[Problem description]
Exactly as they appear, copy the lines from the start of the entries below to the line containing "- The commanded", both ends included.

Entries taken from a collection
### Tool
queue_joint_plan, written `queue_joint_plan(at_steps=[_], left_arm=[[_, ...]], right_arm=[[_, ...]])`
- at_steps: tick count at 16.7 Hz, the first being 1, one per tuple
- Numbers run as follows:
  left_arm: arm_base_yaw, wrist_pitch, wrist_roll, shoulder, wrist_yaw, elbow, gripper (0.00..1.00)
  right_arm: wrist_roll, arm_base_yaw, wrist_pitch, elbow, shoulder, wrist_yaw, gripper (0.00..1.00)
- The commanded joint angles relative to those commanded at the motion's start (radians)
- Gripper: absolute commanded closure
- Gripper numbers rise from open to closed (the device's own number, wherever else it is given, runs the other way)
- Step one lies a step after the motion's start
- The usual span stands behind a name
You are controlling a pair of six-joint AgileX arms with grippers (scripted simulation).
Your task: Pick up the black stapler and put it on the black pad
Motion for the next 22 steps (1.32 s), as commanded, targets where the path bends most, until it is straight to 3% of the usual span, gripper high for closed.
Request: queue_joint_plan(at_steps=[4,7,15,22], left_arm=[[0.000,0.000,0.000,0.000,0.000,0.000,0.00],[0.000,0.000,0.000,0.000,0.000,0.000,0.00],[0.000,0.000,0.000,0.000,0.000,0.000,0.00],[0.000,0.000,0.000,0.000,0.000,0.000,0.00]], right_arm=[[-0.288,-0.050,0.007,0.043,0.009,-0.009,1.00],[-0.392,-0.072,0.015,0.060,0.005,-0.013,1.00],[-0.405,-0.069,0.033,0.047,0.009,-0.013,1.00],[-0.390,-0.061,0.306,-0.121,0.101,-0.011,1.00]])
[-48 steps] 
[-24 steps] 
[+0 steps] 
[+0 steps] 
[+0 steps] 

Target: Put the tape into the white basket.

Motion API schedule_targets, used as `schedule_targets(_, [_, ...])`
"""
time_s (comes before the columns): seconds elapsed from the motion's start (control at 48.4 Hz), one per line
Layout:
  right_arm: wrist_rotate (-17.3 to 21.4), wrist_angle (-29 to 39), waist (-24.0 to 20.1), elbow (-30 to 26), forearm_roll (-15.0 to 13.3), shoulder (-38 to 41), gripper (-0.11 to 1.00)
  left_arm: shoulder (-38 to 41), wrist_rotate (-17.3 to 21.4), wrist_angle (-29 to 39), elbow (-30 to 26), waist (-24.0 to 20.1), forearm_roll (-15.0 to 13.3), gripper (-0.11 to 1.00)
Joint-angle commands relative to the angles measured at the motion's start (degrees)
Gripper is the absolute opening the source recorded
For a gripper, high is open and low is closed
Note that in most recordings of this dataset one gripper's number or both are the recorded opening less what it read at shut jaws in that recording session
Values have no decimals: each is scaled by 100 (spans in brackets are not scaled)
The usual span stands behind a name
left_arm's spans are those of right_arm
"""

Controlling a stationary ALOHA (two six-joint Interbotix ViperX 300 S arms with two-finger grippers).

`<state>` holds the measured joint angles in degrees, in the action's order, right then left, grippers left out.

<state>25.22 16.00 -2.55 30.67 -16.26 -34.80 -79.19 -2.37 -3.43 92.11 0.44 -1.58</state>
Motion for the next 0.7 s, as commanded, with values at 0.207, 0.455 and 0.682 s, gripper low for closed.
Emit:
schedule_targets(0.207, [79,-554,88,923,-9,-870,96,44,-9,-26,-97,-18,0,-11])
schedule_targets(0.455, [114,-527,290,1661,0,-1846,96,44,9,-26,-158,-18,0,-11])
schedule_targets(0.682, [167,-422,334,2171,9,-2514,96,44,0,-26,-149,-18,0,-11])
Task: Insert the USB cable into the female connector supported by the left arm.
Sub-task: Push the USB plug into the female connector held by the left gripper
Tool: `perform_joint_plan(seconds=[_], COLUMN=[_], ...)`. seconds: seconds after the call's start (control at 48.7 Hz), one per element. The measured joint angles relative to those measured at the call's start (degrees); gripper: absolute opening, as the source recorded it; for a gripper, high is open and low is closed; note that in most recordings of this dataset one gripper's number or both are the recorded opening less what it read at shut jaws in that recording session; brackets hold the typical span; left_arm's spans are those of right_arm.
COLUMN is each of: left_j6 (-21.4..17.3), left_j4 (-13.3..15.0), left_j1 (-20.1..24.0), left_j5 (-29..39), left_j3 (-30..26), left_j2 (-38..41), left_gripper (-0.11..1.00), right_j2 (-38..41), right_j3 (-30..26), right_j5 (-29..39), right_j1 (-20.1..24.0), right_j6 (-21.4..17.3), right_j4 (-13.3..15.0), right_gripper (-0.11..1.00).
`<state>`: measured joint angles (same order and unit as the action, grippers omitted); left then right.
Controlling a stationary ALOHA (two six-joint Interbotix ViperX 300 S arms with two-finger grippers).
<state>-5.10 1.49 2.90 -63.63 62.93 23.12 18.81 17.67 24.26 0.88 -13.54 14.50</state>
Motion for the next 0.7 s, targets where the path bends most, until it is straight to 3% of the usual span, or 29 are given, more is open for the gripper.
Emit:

[Answer section]
### Tool
queue_joint_plan, written `queue_joint_plan(at_steps=[_], left_arm=[[_, ...]], right_arm=[[_, ...]])`
- at_steps: tick count at 16.7 Hz, the first being 1, one per tuple
- Numbers run as follows:
  left_arm: arm_base_yaw, wrist_pitch, wrist_roll, shoulder, wrist_yaw, elbow, gripper (0.00..1.00)
  right_arm: wrist_roll, arm_base_yaw, wrist_pitch, elbow, shoulder, wrist_yaw, gripper (0.00..1.00)
- The commanded joint angles relative to those commanded at the motion's start (radians)

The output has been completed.